Nevertheless, as demonstrated in Sections 4.1, these statistical relationships did not translate into clinically useful discrimination of T1 versus T2 GBC: all trained models performed poorly. Thus, pairwise correlation structure alone is insufficient for this classification task. Future work will require more advanced feature engineering or modeling strategies capable of exploiting higher-order relationships among biomarkers.

4.3 Exploratory analysis of XGBoost feature attributions (SHAP values)

Although the biomarker–based ML models performed poorly at distinguishing T1 from T2 GBC, we carried out an exploratory feature–attribution analysis to elucidate which variables each model attempted to rely on. SHAP values were computed for the XGBoost classifier trained with and without SMOTE. Figures 7 , 8 rank features by their mean absolute SHAP value across all test-set samples.

Figure 7

Mean absolute SHAP values for the XGBoost model trained without SMOTE. Features are ordered by average impact on the magnitude of predictions.

Bar chart titled “SHAP Mean Abs - XGB (No_SMOTE)” showing features ranked by mean SHAP values. PLR leads, followed by MLR, NLR, CA199, CA125, AFP, and CEA. Horizontal axis shows mean SHAP value from 0.0 to 0.7.

Figure 8

Mean absolute SHAP values for the XGBoost model trained with SMOTE. Feature ordering follows average impact on predicted probabilities.

Bar chart titled “SHAP Mean Abs - XGB (SMOTE)” showing mean absolute SHAP values for six features. From highest to lowest: PLR, MLR, CA125, CA199, AFP, NLR, and CEA, with PLR having the highest impact.

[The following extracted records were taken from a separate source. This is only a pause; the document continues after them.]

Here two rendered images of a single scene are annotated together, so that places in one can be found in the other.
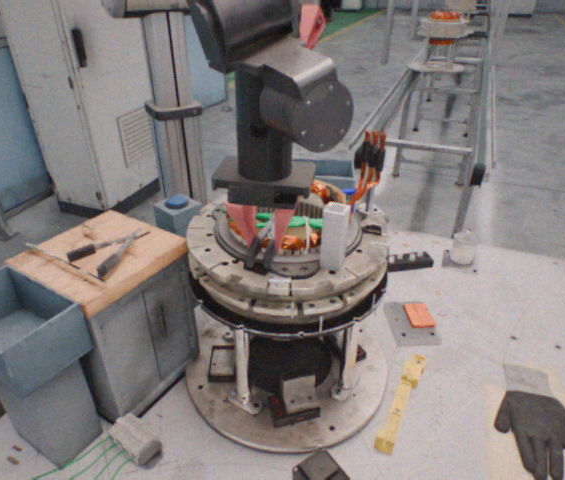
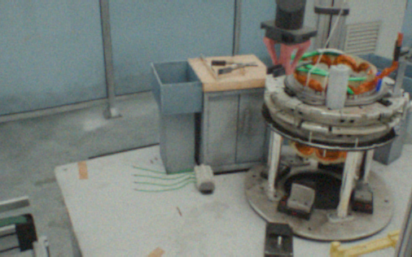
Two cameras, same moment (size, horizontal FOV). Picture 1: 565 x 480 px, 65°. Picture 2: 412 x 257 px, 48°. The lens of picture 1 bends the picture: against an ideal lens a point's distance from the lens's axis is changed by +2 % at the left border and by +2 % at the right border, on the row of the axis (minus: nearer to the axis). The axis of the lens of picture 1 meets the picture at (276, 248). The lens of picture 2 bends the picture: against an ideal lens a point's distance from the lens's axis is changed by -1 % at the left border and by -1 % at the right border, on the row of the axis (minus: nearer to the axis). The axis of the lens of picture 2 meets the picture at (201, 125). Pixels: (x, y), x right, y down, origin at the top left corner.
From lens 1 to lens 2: 0.61 m
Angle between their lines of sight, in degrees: 37
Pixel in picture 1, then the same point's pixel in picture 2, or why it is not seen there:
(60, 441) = (171, 157)
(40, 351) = (177, 96)
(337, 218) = (335, 71)
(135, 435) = (203, 173)
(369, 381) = (360, 224)
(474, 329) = not seen: outside the picture
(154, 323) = (241, 120)
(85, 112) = not seen: hidden behind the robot
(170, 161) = (314, 42)
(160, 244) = (260, 75)
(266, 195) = (278, 35)
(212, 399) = (255, 184)
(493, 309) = not seen: outside the picture
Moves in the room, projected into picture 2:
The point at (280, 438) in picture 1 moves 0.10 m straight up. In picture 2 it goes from (275, 215) to (278, 181)
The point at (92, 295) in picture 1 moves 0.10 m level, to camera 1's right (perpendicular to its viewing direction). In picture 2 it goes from (210, 81) to (240, 93)
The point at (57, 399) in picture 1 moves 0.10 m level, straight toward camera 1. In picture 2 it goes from (177, 132) to (171, 150)
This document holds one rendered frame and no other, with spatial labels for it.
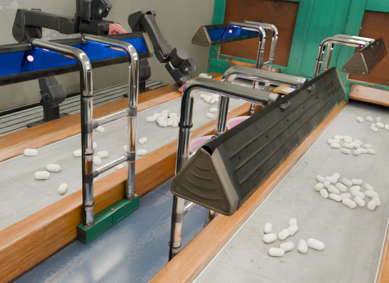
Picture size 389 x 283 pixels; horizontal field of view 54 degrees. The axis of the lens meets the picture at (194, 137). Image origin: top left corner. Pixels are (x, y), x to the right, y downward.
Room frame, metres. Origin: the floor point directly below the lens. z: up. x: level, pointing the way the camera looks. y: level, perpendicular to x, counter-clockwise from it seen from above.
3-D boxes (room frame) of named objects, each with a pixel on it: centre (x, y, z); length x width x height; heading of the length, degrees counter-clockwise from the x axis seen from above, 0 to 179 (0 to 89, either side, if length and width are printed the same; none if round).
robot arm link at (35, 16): (1.47, 0.58, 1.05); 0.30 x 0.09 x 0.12; 63
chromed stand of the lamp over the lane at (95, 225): (0.86, 0.26, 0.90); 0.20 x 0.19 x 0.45; 151
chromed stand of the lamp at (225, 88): (0.67, -0.09, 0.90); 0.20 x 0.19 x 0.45; 151
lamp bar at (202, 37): (1.75, -0.13, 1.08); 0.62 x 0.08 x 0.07; 151
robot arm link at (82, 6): (1.40, 0.43, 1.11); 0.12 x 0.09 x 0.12; 63
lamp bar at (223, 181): (0.63, -0.16, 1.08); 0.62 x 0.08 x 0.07; 151
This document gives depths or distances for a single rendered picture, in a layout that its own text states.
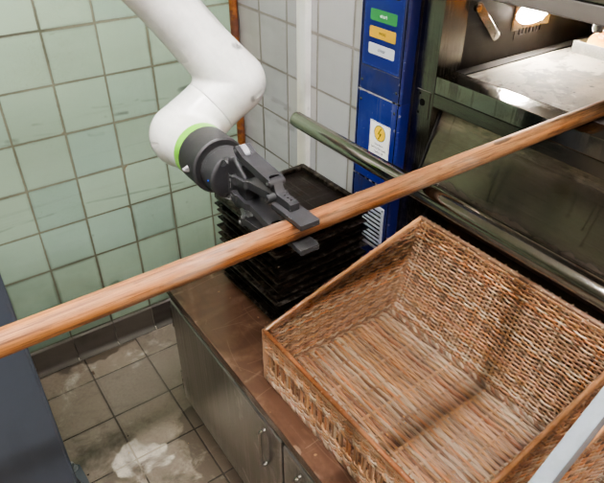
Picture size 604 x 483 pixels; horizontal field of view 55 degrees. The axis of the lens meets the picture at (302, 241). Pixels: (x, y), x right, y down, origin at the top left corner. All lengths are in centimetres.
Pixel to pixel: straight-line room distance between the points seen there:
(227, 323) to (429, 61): 80
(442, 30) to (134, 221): 128
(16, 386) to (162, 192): 95
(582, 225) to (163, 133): 78
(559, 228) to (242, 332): 78
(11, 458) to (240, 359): 58
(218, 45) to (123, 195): 117
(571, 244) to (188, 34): 80
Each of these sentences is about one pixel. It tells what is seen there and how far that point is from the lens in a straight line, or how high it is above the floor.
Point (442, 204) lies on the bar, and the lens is 88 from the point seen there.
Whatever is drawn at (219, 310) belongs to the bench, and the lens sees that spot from 157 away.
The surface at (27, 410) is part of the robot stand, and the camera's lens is 151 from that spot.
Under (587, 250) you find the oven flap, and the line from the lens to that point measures 122.
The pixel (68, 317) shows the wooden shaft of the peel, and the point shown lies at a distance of 66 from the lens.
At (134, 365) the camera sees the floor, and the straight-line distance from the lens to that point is 229.
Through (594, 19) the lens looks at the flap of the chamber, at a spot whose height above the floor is 140.
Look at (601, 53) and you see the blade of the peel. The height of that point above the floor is 120.
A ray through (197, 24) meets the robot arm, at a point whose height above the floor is 137.
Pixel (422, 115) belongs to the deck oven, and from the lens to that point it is 141.
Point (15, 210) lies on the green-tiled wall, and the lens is 201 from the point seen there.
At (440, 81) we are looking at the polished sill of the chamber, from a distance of 135.
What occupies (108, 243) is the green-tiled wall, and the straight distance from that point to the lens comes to 215.
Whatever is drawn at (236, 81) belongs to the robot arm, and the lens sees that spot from 100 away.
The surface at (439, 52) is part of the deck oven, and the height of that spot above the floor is 123.
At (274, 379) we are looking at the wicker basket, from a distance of 134.
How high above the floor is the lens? 161
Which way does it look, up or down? 35 degrees down
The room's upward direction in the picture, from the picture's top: straight up

For the SMOTE-trained model ( Figure 8 , test AUC = 0.473) platelet–to–lymphocyte ratio (PLR) exhibited the largest mean absolute impact, followed by monocyte–to–lymphocyte ratio (MLR) and CA125. Neutrophil–to–lymphocyte ratio (NLR)—often prominent in gain-based importance metrics—was less influential than PLR and MLR, while CEA contributed least.

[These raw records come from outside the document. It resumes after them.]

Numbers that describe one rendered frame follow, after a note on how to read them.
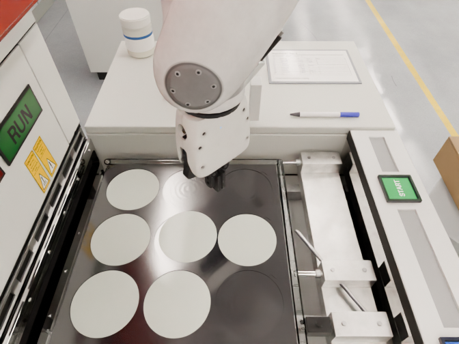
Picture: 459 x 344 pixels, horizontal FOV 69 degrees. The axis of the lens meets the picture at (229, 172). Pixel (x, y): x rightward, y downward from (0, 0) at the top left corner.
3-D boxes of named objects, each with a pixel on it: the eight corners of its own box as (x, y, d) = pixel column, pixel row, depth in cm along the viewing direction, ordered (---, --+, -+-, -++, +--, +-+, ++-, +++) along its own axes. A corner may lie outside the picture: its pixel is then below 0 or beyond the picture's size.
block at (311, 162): (300, 173, 69) (302, 163, 67) (298, 160, 72) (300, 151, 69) (339, 173, 69) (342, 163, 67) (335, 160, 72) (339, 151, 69)
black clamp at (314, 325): (304, 336, 48) (308, 331, 46) (302, 321, 50) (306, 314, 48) (329, 336, 48) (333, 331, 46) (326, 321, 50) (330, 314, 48)
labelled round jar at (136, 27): (125, 59, 83) (115, 20, 75) (130, 44, 87) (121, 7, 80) (154, 59, 83) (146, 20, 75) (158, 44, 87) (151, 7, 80)
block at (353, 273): (321, 287, 53) (325, 280, 51) (317, 267, 56) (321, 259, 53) (371, 287, 53) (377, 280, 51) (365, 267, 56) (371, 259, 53)
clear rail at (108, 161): (104, 166, 69) (102, 162, 68) (106, 161, 70) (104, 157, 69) (283, 166, 69) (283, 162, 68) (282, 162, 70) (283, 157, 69)
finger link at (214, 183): (203, 174, 47) (206, 202, 52) (220, 162, 48) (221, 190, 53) (189, 162, 48) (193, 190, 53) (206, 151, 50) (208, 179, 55)
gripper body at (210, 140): (197, 123, 36) (203, 188, 45) (261, 85, 41) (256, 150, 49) (156, 93, 40) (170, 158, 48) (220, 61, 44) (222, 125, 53)

In the non-SMOTE model ( Figure 7 , test AUC = 0.508) the top three features were again PLR, MLR and NLR; CA19–9 and CA125 had intermediate influence.

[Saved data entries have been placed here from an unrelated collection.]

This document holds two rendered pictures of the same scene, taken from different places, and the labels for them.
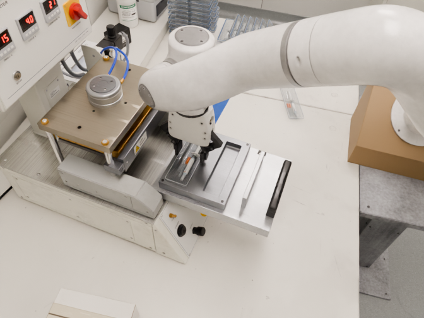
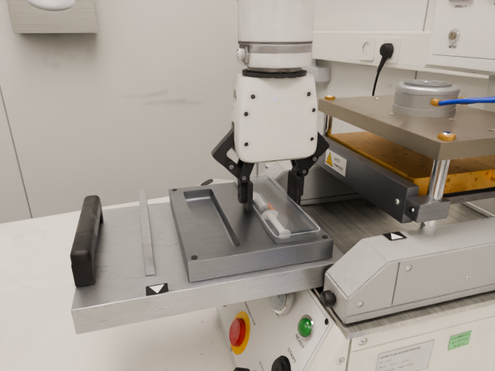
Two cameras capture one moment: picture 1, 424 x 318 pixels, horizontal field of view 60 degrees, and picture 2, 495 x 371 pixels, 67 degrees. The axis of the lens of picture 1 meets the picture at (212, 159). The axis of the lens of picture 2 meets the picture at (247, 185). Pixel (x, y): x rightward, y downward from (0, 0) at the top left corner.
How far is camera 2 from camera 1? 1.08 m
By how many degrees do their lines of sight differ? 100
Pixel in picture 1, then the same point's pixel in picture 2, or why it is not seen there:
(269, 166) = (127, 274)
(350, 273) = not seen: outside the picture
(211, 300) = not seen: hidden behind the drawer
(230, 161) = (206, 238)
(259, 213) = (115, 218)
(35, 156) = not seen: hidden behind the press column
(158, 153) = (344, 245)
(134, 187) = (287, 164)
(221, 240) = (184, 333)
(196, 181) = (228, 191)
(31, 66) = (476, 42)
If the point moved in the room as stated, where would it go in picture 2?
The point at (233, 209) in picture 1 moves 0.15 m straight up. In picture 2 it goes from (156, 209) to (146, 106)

These rankings are biologically coherent: elevated PLR and MLR—and, to a lesser extent, NLR—capture platelet- and monocyte-driven inflammatory signaling that accompanies deeper muscular invasion (T2), whereas increases in CA19–9 and CA125 reflect biliary stasis or serosal irritation that become more pronounced once the tumor breaches the lamina propria. CEA, lacking such stage-specific behavior, accordingly shows the least contribution Wang et al. (20).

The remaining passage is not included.